7 February 2005 | budikavlan
Numbthreers: Dumb title, decent show
I've liked the show so far, though I can see the Mathematics as a Crime-Solving Tool angle will get old pretty quick. I don't necessarily think that will be a crippling problem for this show, however, because it isn't a flat-out procedural like the CSIs are. It's really a more old-fashioned show than that, more like some of the dramas from the 70s and 80s. If Numbthreers were really another CSI clone, we wouldn't have all the back story about Charley and Don's mother's death, nor would their father be a regular character.

I'm particularly liking Krumholtz, who has turned out to be very different from what I would have expected. Most surprisingly of all, he turned out to be CUTE. He was a fairly stereotypically nerdy Jewish boy as a teenager, but the big-eyed, shaggy-haired socially awkward angelic genius role fits him like a glove. In another actor's hands, it would likely be pretty cloying, but Krumholtz underplays it nicely.

Rob Morrow and Judd Hirsch are more typical characters, with more workmanlike performances so far, but the chemistry between the three Eppeses is fine. The other characters will be developing as the show ages, so we'll see how they turn out.
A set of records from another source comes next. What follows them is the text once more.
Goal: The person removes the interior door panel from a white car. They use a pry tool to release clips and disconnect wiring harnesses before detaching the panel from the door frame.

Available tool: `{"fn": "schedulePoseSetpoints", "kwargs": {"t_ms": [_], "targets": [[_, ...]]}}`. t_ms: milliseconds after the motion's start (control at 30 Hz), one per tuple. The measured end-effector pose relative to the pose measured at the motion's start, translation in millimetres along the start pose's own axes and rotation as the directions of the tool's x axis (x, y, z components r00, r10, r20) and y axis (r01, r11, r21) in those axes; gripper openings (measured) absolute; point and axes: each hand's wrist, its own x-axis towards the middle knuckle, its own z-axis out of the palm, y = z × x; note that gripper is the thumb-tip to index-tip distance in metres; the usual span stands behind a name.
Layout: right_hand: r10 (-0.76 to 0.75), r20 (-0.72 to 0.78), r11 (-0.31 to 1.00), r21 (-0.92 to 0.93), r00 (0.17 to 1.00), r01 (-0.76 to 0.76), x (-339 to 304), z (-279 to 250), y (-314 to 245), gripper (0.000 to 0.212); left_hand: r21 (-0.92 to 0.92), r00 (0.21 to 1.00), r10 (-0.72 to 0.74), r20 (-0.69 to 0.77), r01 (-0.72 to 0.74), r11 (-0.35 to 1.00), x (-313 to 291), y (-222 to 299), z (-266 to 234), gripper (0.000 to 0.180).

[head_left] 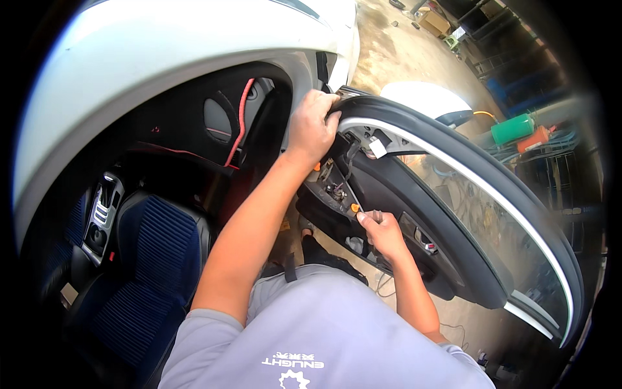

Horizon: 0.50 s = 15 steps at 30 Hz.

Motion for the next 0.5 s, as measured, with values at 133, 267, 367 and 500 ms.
{"fn": "schedulePoseSetpoints", "kwargs": {"t_ms": [133,267,367,500], "targets": [[-0.05,0.019,0.998,0.026,0.999,0.049,-3,6,3,0.025,0.154,0.969,-0.012,0.248,-0.028,0.988,19,-3,-12,0.022],[-0.049,0.024,0.998,0.047,0.999,0.047,-11,9,2,0.026,0.171,0.918,-0.085,0.388,0.019,0.985,34,-14,-10,0.017],[0.02,0.026,1.0,0.003,0.999,-0.02,-11,6,6,0.035,0.166,0.928,-0.026,0.372,-0.038,0.985,36,-22,-9,0.017],[0.006,0.001,1.0,-0.009,1.0,-0.006,-15,7,4,0.036,-0.023,0.801,-0.148,0.58,0.198,0.98,55,-34,-14,0.016]]}}
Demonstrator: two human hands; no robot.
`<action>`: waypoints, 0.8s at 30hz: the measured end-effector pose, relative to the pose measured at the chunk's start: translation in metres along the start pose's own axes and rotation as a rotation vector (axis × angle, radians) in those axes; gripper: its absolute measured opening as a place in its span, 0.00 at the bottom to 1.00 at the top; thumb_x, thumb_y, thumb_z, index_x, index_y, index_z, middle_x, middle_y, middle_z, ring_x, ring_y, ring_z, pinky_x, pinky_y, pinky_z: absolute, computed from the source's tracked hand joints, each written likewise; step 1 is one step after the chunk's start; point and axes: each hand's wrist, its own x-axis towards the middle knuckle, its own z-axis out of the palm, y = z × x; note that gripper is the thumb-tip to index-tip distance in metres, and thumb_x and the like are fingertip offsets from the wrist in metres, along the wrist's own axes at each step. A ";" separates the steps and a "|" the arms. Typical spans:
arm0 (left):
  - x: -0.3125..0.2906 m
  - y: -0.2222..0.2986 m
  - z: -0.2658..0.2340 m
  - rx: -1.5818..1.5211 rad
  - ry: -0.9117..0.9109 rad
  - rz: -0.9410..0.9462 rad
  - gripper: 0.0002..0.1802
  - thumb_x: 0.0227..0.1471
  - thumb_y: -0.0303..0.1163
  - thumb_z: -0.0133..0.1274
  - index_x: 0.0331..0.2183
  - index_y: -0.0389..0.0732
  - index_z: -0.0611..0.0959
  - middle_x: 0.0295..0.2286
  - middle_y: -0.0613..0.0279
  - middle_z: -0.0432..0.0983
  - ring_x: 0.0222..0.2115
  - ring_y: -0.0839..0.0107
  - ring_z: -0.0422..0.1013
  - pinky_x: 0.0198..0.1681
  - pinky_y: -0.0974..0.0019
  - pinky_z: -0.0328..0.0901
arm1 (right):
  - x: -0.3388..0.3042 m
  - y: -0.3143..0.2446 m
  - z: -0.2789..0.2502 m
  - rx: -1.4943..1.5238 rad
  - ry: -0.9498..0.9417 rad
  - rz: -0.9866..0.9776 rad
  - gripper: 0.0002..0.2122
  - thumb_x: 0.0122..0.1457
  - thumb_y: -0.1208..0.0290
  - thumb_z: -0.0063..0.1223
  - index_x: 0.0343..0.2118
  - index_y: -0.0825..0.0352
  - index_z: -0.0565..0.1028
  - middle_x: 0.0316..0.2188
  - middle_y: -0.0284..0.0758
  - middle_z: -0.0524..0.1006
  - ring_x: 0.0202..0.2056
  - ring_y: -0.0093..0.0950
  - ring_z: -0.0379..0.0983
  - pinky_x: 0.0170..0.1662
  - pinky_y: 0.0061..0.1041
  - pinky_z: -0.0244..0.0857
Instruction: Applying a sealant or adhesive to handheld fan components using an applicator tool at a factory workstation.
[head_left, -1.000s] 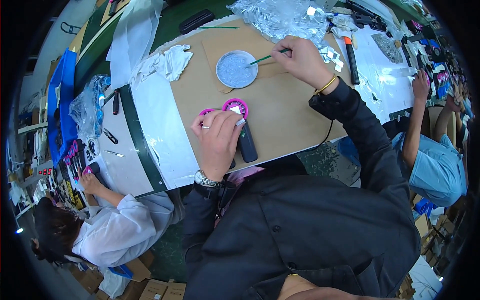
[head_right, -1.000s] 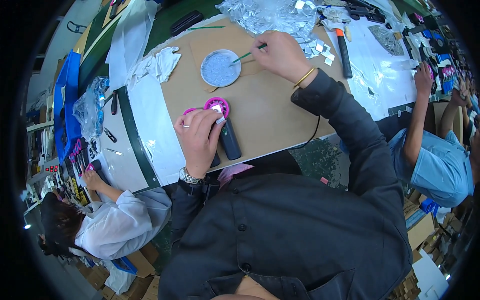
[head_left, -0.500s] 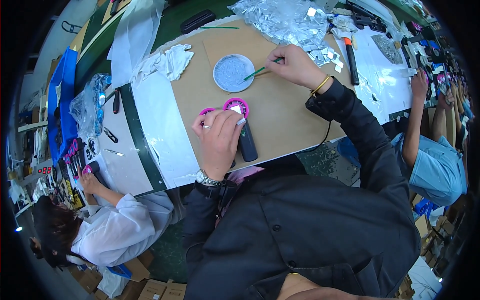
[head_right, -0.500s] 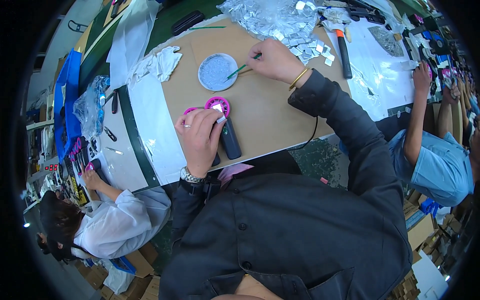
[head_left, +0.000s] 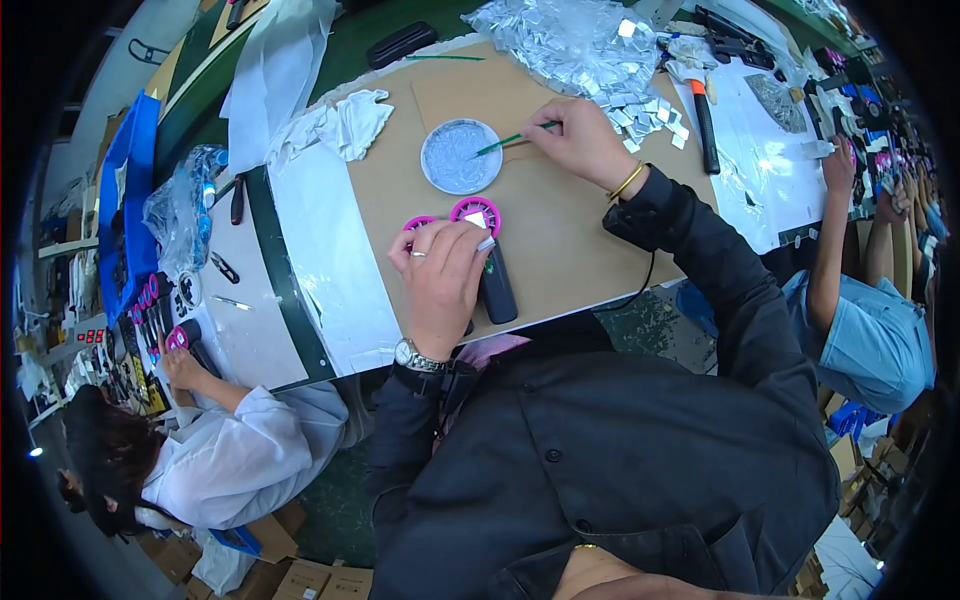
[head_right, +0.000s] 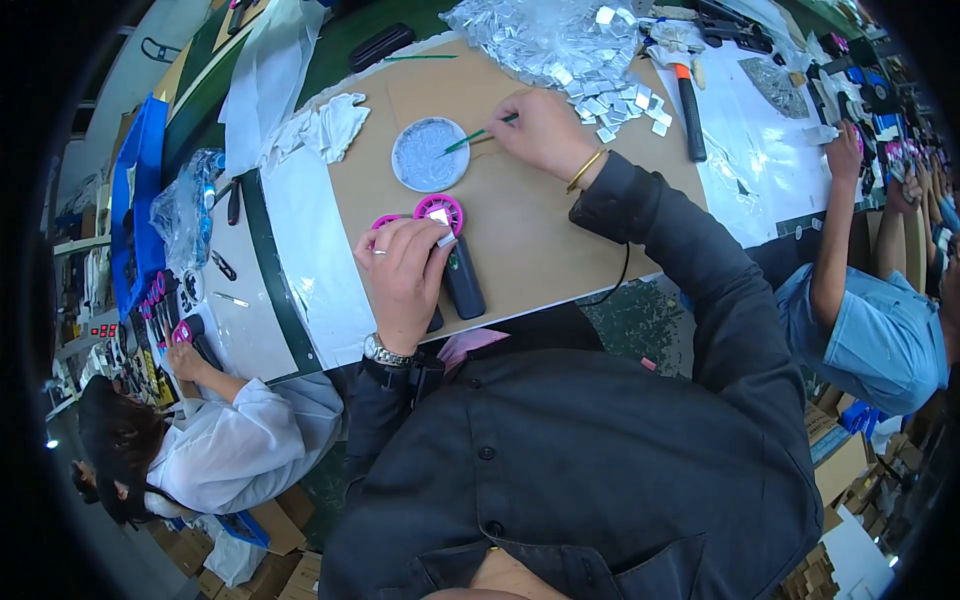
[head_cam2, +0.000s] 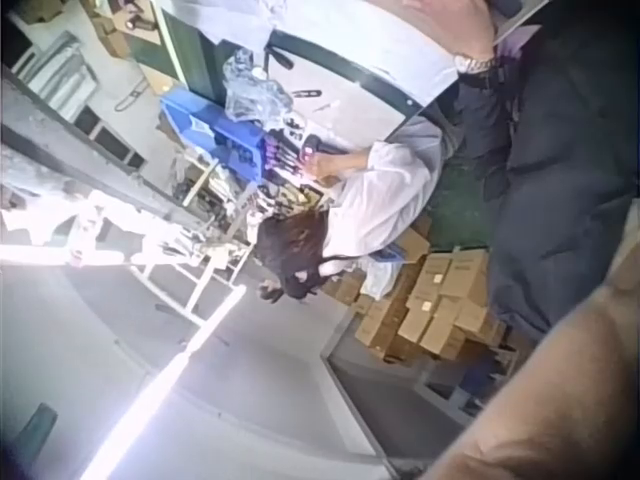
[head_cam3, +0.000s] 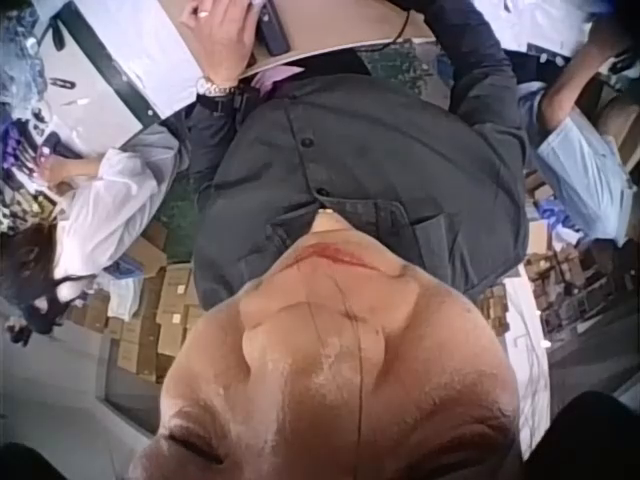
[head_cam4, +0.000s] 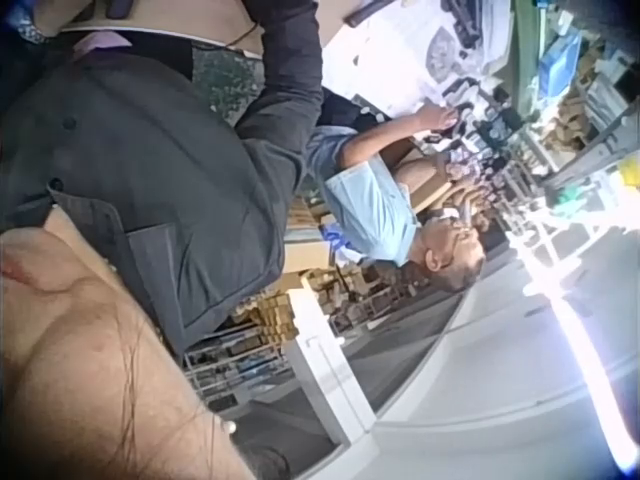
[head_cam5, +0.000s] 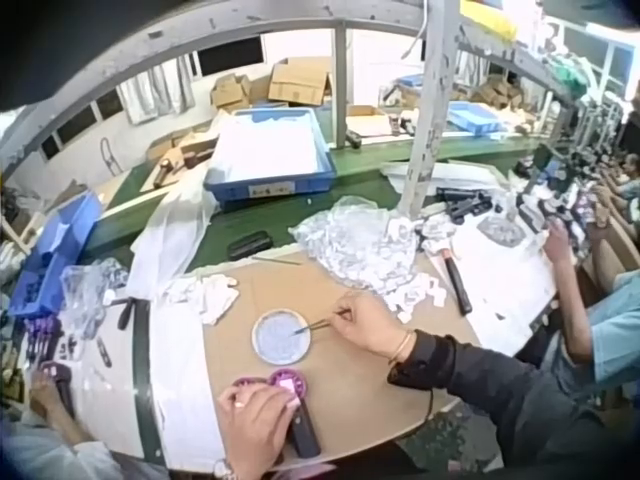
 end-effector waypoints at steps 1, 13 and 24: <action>0.000 0.000 0.000 -0.003 0.000 0.000 0.15 0.50 0.28 0.66 0.42 0.44 0.84 0.41 0.66 0.80 0.45 0.66 0.74 0.55 0.53 0.54 | 0.000 0.002 -0.002 -0.001 0.001 -0.001 0.10 0.58 0.67 0.65 0.35 0.70 0.85 0.23 0.38 0.81 0.23 0.24 0.73 0.29 0.26 0.67; -0.001 0.001 0.000 0.006 -0.002 -0.003 0.15 0.50 0.28 0.66 0.42 0.44 0.84 0.41 0.66 0.80 0.46 0.66 0.74 0.55 0.54 0.54 | 0.009 0.018 -0.037 -0.085 0.097 -0.012 0.12 0.59 0.64 0.65 0.36 0.70 0.85 0.23 0.36 0.80 0.23 0.23 0.71 0.28 0.26 0.65; 0.000 0.001 0.000 0.008 0.000 -0.011 0.14 0.51 0.29 0.66 0.42 0.44 0.84 0.41 0.66 0.80 0.46 0.66 0.74 0.55 0.54 0.54 | -0.003 0.010 -0.007 0.105 -0.002 0.087 0.10 0.59 0.67 0.65 0.36 0.70 0.85 0.24 0.35 0.79 0.23 0.21 0.70 0.28 0.25 0.64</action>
As I said, I suspect they will have to leave aside the specific formula they've laid out for the show so far, because even if they manage to come up with dozens of plots which hinge on some permutation of mathematics, the theme is certain to quickly grow repetitive and even self-parodying before too long. Since they have supplied interesting characters, though, change-of-pace plots should be just as watchable as the ones done up to now.